How to complete this task: Read the data below line by line and copy each one with "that" in it.

::: Data below :::

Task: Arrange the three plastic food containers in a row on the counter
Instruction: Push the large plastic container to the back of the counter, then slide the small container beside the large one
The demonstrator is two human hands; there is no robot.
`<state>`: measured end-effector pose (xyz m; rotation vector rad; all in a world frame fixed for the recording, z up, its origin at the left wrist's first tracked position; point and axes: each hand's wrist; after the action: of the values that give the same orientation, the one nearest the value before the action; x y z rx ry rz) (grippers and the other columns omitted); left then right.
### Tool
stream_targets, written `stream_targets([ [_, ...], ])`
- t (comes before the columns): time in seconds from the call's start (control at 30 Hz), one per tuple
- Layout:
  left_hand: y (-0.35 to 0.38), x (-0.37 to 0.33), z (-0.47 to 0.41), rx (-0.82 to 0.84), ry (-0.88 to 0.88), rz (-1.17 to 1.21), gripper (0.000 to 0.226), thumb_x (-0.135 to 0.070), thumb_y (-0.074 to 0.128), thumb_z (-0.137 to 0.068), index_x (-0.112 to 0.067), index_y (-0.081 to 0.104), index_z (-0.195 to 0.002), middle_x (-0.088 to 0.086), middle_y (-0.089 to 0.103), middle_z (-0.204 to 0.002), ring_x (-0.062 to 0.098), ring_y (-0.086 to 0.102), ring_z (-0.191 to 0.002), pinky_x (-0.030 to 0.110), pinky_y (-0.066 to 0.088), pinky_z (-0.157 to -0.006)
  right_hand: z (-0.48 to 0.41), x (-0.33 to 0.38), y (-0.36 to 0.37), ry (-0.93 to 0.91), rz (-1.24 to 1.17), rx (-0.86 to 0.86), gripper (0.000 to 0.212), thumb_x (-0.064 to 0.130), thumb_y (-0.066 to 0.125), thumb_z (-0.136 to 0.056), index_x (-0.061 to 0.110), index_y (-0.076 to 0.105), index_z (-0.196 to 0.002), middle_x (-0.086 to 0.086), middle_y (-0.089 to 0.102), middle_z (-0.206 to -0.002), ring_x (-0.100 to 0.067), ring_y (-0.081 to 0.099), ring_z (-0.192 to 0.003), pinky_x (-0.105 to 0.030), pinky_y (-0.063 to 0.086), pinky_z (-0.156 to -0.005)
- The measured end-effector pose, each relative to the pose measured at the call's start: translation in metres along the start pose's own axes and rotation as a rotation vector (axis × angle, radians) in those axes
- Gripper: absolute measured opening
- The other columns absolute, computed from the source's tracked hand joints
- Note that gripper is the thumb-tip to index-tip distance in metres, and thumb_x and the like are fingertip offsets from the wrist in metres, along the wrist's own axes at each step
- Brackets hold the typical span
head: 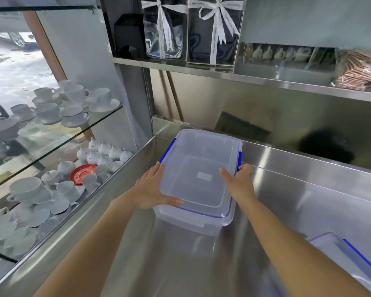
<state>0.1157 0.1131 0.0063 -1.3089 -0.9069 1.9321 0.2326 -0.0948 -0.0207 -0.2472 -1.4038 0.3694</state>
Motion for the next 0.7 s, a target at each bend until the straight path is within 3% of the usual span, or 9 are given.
stream_targets([
  [0.27, -0.01, -0.001, -0.011, -0.009, -0.014, -0.048, 0.117, -0.058, 0.07, -0.068, -0.023, -0.007, -0.148, 0.0, -0.009, -0.159, 0.02, -0.006, -0.146, 0.044, 0.0, -0.118, -0.011, 0.003, 0.003, 0.01, 0.066, 0.02, 0.055, 0.047, 0.059, -0.082, 0.016, 0.033, -0.119, -0.011, 0.053, -0.126, -0.031, 0.059, -0.105, -0.05, 0.051, -0.09],
  [0.43, -0.002, -0.025, 0.01, -0.222, -0.015, -0.033, 0.092, -0.047, 0.073, -0.07, -0.022, 0.025, -0.145, 0.007, 0.015, -0.156, 0.025, 0.01, -0.144, 0.046, 0.012, -0.117, 0.007, -0.017, -0.046, -0.047, 0.276, -0.023, 0.072, 0.054, 0.054, -0.082, 0.012, 0.033, -0.137, -0.011, 0.042, -0.143, -0.031, 0.048, -0.124, -0.049, 0.041, -0.102],
  [0.57, 0.045, -0.084, 0.032, -0.394, 0.184, 0.044, 0.072, -0.039, 0.067, -0.079, -0.016, 0.036, -0.14, 0.008, 0.028, -0.153, 0.023, 0.017, -0.143, 0.039, 0.012, -0.115, 0.026, -0.045, -0.114, -0.029, 0.394, -0.027, 0.075, 0.052, 0.055, -0.083, 0.01, 0.032, -0.139, -0.013, 0.039, -0.147, -0.032, 0.04, -0.131, -0.048, 0.032, -0.108],
  [0.7, 0.113, -0.149, 0.06, -0.211, 0.395, 0.091, 0.078, -0.051, 0.056, -0.082, -0.018, 0.025, -0.145, 0.004, 0.021, -0.156, 0.019, 0.013, -0.144, 0.036, 0.009, -0.116, 0.058, -0.079, -0.177, 0.023, 0.372, 0.026, 0.077, 0.052, 0.059, -0.08, 0.011, 0.034, -0.14, -0.011, 0.042, -0.146, -0.03, 0.039, -0.133, -0.049, 0.03, -0.11],
])
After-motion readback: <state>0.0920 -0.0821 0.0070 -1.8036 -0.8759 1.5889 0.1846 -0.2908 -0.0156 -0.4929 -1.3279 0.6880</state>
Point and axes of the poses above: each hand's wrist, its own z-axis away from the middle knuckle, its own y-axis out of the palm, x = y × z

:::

Solution to the problem:
`<state>`: measured end-effector pose (xyz m; rotation vector rad; all in a world frame fixed for the recording, z up, its origin at the left wrist's first tracked position; point and axes: each hand's wrist; after the action: of the values that give the same orientation, the one nearest the value before the action; x y z rx ry rz) (grippers and the other columns omitted); left then right.
- Note that gripper is the thumb-tip to index-tip distance in metres, and thumb_x and the like are fingertip offsets from the wrist in metres, along the wrist's own axes at each step

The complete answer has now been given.